EU AI Act: The Regulatory Trap of Model Identity During Fine-Tuning
The European AI Act introduces a lifecycle management regime for high-risk systems that, in practice, threatens to become a bureaucratic nightmare. As Andrea Ferrario from the University of Zurich and ETH Zürich points out, the entire regulatory mechanism hinges on the vague concept of "substantial modification." According to Article 3(23) and Recital 128, this is the trigger that forces a provider to decide: is this still the same reliable model, or a new "legal entity" requiring full recertification?
The problem lies in the Act's lack of clear internal criteria for system identity. Regulators have effectively outsourced the boundary between a routine patch and a brand-new model to external harmonization tools. Consequently, businesses are held hostage by "diachronic uncertainty": any attempt to optimize weights or fine-tune a model on fresh data could be interpreted as a legal rupture.
For entrepreneurs, this means every continuous deployment cycle risks turning into an endless marathon of conformity assessments.
To avoid sinking into this regulatory quagmire, researchers suggest implementing a "function+" framework, which ties AI identity to specific reliability profiles. In our view, the only way to protect R&D budgets from the appetites of compliance departments is to develop standardized reporting on the system's "intended purpose" today.
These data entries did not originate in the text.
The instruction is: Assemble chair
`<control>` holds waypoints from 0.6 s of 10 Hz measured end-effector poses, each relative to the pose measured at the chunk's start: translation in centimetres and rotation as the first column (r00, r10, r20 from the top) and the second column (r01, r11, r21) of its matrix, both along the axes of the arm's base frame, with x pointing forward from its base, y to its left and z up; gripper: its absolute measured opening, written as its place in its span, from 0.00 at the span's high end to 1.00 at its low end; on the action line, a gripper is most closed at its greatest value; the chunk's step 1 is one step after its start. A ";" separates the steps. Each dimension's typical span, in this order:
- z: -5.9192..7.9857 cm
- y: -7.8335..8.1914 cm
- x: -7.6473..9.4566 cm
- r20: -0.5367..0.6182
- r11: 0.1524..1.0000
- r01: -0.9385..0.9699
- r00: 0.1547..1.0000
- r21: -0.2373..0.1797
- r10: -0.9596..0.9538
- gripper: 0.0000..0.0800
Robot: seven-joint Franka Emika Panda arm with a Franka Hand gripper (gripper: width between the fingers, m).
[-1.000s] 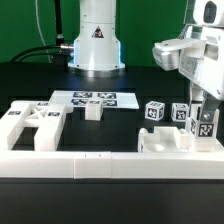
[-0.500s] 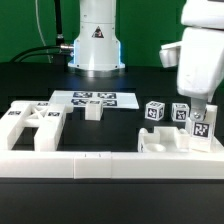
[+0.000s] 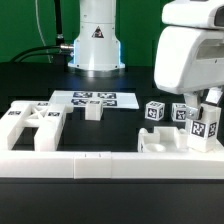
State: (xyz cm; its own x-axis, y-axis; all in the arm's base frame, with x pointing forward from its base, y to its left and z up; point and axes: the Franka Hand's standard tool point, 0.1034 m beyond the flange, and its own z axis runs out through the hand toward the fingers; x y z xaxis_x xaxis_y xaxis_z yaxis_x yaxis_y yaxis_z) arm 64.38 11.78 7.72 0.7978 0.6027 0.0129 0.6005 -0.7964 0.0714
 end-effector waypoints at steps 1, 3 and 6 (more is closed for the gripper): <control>0.0 0.1 0.0 0.002 0.992 0.128 0.992 0.016 -0.128 0.63; -0.1 0.3 -0.1 0.001 0.931 0.362 0.932 0.039 -0.363 0.63; -0.2 0.6 -0.2 -0.027 0.719 0.690 0.723 0.079 -0.691 0.64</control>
Offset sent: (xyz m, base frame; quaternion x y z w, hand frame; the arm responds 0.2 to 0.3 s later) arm -0.0104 0.0024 -0.0063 0.0298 -0.0107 0.3000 0.9534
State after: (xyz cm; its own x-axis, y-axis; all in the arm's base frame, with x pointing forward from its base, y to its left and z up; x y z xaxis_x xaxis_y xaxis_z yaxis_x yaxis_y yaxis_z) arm 64.15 12.33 7.55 0.9922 -0.1186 0.0388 -0.1183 -0.9929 -0.0086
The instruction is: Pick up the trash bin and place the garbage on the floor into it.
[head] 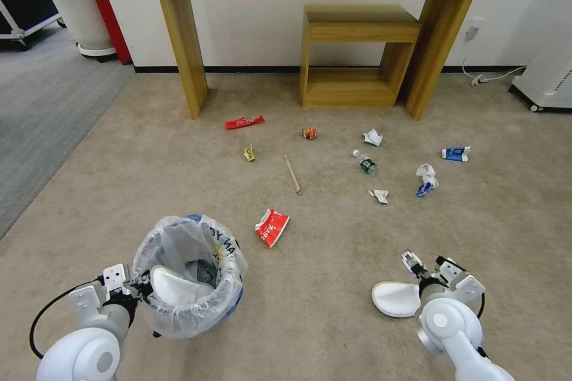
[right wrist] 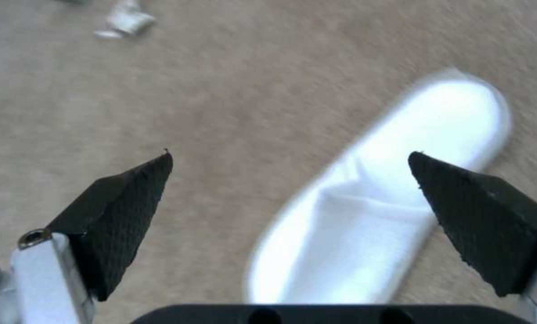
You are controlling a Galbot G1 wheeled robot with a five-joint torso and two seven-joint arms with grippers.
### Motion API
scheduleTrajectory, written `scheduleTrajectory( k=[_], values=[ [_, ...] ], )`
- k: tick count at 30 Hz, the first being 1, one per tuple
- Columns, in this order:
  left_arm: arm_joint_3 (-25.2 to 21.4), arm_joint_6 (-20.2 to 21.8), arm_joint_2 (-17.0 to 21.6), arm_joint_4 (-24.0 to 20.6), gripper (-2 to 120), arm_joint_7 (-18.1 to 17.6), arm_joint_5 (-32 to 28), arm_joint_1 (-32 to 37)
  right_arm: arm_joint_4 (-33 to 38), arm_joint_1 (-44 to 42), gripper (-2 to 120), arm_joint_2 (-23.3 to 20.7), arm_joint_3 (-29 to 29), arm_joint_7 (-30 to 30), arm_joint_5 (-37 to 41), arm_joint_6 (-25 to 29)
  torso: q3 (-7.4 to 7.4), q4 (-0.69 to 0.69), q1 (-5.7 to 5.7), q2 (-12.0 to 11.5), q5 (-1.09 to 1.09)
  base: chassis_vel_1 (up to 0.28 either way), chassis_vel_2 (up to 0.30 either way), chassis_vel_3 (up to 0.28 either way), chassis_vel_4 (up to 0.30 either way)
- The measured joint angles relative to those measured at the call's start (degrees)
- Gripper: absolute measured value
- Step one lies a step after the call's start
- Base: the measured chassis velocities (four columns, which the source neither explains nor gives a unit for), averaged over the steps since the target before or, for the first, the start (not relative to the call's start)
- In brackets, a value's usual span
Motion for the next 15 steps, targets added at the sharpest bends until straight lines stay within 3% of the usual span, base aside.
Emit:
scheduleTrajectory(
  k=[15],
  values=[
    [0.1, -0.4, 0.2, 1.4, 1, 0.1, 0.2, -0.5, -15.2, 8.1, 100, 6.5, -3.5, 2.3, -2.0, 0.0, 0.00, 0.01, 0.00, 0.0, 0.00, 0.000, 0.000, 0.000, 0.000]
  ],
)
You will need to establish internal identity baselines to prove that algorithmic optimization is a technical routine, not the "birth" of a new product requiring a total certification reset.
Key Takeaways for Business:
- Any model fine-tuning may be interpreted by EU regulators as the creation of a new product.
- The lack of clear "identity" criteria for AI forces companies to independently prove version continuity.
- You must implement internal reporting standards for intended purpose early to avoid re-certification with every weight update.